> **WORK REQUIRED**
Where "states" appears in a line of the entries below, that line should be copied.

··· DATASET EXCERPTS ···

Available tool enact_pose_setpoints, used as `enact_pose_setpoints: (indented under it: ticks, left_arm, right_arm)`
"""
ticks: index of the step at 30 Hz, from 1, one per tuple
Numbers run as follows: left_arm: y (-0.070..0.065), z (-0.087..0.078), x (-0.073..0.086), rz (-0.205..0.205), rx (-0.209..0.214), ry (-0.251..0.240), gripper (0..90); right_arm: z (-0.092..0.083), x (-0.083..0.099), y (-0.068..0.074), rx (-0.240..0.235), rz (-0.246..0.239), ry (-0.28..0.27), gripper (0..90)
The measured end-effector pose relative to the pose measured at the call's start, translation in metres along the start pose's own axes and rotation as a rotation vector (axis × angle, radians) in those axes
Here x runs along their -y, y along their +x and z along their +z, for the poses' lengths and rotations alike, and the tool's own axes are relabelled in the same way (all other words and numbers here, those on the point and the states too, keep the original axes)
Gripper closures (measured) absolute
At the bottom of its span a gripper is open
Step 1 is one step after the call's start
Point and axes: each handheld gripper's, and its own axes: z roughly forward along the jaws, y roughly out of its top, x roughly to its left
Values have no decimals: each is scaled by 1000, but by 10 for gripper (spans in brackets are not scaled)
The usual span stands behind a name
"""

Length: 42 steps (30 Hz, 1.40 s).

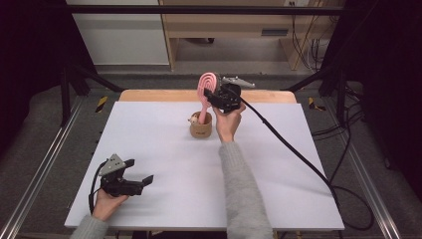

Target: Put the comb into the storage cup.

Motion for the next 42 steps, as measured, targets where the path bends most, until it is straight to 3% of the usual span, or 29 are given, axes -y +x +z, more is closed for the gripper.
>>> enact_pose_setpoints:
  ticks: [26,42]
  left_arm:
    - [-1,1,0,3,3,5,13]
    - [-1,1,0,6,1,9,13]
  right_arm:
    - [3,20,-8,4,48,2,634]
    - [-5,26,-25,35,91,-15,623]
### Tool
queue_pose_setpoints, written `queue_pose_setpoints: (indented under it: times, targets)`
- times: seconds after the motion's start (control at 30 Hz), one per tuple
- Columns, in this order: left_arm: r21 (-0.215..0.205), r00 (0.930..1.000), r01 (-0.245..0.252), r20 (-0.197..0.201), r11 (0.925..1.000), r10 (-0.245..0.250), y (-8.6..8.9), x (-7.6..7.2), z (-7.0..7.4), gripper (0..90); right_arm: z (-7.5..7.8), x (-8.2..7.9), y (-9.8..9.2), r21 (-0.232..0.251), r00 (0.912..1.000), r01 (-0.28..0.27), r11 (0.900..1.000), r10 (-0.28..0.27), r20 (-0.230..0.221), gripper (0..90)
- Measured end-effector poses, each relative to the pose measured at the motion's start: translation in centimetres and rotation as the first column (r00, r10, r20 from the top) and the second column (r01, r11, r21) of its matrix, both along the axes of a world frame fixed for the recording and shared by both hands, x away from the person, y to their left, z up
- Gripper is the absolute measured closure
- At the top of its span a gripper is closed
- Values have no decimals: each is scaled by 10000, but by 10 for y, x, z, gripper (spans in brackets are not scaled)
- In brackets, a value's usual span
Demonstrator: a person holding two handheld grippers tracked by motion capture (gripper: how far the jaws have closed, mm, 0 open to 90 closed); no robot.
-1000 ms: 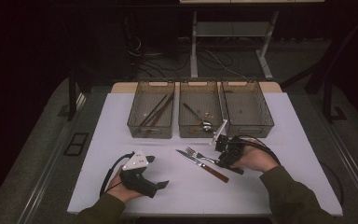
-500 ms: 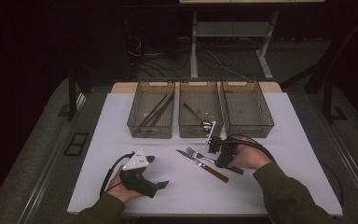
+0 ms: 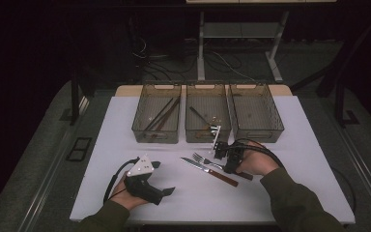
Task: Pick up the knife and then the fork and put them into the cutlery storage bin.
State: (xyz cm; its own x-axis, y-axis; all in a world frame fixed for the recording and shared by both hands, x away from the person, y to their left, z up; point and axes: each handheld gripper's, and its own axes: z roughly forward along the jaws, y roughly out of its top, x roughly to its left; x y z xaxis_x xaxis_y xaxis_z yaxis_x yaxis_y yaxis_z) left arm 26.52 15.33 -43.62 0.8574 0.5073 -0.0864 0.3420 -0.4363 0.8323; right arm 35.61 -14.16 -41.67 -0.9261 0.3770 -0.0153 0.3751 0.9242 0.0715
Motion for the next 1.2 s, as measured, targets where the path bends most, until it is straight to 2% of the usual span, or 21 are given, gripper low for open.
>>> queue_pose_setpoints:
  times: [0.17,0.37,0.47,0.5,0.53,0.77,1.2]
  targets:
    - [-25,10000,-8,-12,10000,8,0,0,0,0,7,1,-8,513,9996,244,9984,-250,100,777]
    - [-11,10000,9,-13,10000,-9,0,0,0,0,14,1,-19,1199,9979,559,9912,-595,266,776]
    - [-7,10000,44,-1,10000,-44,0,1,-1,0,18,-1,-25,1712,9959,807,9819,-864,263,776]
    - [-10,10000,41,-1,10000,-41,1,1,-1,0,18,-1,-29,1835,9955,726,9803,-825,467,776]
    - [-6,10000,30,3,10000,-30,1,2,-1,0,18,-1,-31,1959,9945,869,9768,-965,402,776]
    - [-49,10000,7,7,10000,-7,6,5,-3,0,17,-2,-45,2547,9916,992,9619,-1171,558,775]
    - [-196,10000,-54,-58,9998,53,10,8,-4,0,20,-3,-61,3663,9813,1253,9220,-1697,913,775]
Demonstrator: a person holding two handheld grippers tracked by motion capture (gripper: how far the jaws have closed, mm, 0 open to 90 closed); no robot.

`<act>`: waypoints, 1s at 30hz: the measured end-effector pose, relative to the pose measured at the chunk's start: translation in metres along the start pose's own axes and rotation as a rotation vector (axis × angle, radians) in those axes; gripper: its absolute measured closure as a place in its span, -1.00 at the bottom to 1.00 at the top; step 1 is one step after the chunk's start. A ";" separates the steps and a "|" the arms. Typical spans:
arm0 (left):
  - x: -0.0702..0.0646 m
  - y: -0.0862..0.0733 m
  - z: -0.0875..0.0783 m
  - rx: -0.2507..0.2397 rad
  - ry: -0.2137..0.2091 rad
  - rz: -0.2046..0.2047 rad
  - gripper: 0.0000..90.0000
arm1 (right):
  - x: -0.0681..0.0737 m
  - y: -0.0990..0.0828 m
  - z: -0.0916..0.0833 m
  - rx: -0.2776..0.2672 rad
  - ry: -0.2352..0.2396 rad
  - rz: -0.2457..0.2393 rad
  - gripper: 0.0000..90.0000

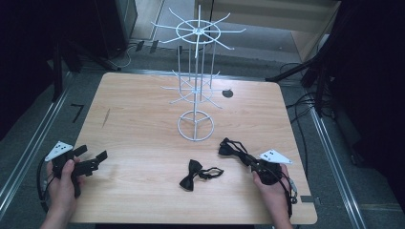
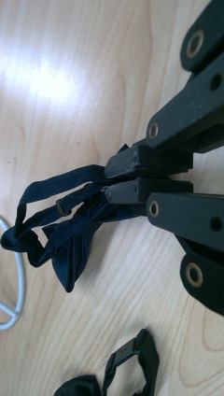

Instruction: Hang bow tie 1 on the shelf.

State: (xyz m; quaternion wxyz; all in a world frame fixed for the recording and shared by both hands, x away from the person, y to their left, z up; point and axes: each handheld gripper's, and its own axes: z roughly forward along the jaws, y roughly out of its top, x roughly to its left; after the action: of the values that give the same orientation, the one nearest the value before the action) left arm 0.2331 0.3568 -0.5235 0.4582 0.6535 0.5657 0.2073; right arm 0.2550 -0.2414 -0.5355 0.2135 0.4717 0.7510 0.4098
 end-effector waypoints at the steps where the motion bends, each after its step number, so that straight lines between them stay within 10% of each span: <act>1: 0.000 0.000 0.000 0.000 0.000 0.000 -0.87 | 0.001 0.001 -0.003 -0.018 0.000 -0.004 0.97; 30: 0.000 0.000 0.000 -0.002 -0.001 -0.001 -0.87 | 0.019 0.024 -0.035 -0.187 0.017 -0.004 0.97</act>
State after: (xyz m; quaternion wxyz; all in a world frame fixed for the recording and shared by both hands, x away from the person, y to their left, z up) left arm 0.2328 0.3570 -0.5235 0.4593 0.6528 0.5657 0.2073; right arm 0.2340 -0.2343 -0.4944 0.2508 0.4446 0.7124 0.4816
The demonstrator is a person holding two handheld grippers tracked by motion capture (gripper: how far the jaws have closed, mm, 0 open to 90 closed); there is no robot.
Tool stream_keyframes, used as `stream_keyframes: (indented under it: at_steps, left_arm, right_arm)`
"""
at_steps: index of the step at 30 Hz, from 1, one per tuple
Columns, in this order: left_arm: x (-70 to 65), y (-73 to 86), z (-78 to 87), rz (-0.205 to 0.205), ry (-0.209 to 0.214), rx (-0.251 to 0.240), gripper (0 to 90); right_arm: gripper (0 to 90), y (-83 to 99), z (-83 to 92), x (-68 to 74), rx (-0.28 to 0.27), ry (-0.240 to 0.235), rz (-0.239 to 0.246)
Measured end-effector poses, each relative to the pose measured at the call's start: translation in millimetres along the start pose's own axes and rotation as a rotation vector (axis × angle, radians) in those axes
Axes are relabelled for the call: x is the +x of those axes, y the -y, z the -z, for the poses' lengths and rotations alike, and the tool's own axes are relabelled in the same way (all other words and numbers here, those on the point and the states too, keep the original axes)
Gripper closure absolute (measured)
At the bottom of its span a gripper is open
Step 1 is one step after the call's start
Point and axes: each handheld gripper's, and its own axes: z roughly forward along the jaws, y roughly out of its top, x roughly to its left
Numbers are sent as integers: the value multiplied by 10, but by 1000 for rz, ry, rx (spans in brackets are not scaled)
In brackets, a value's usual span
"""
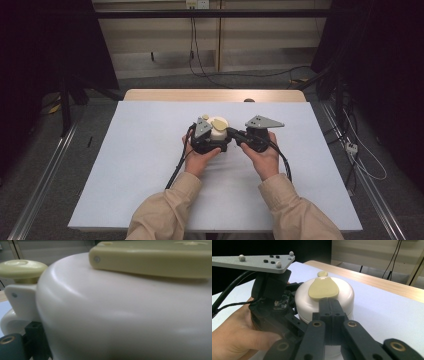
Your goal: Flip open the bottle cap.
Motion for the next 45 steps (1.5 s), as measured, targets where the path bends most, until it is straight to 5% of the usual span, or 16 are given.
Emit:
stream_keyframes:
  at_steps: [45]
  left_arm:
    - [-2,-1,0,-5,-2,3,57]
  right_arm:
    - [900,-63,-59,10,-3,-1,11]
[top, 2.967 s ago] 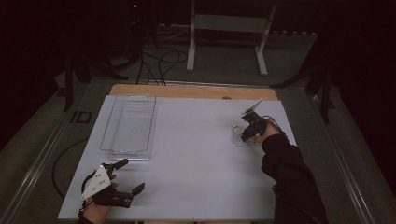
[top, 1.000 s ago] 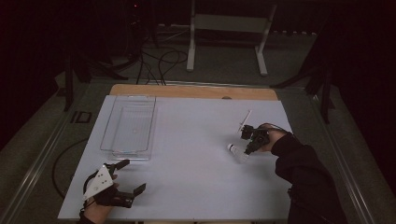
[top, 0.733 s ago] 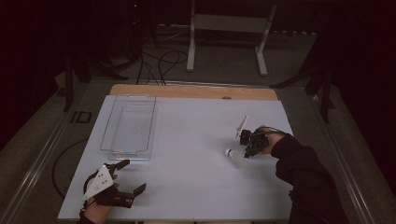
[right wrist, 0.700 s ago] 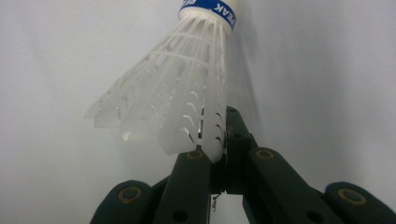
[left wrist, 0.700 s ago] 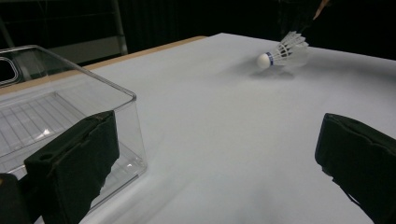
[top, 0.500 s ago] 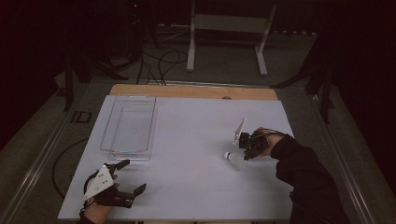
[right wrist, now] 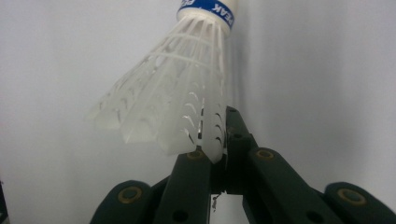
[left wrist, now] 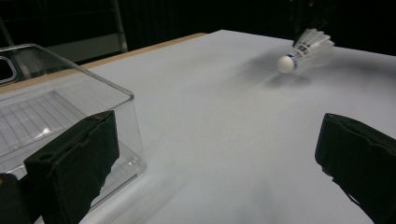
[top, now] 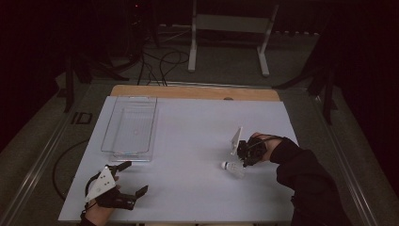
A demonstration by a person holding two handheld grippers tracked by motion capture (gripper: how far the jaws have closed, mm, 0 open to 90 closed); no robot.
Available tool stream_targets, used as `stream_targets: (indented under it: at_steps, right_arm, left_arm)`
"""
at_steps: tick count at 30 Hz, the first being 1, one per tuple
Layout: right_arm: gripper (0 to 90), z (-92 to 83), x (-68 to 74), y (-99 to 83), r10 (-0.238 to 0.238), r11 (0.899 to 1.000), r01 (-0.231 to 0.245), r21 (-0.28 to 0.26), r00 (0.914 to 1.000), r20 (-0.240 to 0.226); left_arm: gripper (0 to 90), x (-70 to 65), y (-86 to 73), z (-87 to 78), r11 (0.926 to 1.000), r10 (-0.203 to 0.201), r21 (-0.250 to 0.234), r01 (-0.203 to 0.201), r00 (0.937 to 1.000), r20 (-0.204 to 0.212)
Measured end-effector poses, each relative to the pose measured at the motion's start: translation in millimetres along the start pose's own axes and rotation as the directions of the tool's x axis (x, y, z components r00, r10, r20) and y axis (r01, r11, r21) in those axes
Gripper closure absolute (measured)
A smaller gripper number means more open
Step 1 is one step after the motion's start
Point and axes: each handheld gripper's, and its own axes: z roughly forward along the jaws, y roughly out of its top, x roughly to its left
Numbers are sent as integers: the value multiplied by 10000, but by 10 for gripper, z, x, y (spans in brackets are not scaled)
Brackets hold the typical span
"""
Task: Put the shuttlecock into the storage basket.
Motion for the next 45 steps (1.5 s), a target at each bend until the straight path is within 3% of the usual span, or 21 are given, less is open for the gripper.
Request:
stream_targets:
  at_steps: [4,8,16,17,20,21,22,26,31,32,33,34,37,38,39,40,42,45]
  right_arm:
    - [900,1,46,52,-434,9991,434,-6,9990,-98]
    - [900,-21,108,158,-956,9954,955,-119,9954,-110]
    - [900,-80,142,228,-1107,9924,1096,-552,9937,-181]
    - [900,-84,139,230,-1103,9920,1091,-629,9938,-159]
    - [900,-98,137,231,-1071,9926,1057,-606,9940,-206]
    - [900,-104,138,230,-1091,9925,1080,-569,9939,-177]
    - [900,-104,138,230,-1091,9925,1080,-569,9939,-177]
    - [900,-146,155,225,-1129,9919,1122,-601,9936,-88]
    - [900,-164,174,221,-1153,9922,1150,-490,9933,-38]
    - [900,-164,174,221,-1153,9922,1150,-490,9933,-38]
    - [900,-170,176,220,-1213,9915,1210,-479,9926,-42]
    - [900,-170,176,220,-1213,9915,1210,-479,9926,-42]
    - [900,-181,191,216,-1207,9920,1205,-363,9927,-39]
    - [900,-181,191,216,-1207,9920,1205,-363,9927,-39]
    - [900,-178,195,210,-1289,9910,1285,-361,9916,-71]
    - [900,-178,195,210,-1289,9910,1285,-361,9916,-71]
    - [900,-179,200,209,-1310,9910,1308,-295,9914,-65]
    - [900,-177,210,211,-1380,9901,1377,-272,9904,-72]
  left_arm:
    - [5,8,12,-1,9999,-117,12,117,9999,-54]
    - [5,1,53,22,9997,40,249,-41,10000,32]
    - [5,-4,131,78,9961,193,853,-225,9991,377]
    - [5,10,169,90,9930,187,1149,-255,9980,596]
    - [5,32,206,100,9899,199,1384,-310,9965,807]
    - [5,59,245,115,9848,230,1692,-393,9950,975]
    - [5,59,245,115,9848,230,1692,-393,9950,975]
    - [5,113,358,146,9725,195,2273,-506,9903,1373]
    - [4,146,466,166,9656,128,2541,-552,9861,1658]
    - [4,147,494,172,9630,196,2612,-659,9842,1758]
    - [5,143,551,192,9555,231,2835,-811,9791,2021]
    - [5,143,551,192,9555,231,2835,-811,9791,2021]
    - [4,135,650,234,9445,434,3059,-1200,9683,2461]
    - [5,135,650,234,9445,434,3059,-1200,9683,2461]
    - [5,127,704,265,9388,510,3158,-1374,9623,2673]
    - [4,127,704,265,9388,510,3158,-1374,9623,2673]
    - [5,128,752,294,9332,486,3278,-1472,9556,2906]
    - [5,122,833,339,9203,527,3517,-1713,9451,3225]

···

> **RESPONSE TO THIS EXERCISE**
Here x runs along their -y, y along their +x and z along their +z, for the poses' lengths and rotations alike, and the tool's own axes are relabelled in the same way (all other words and numbers here, those on the point and the states too, keep the original axes)
Axes are relabelled for the call: x is the +x of those axes, y the -y, z the -z, for the poses' lengths and rotations alike, and the tool's own axes are relabelled in the same way (all other words and numbers here, those on the point and the states too, keep the original axes)

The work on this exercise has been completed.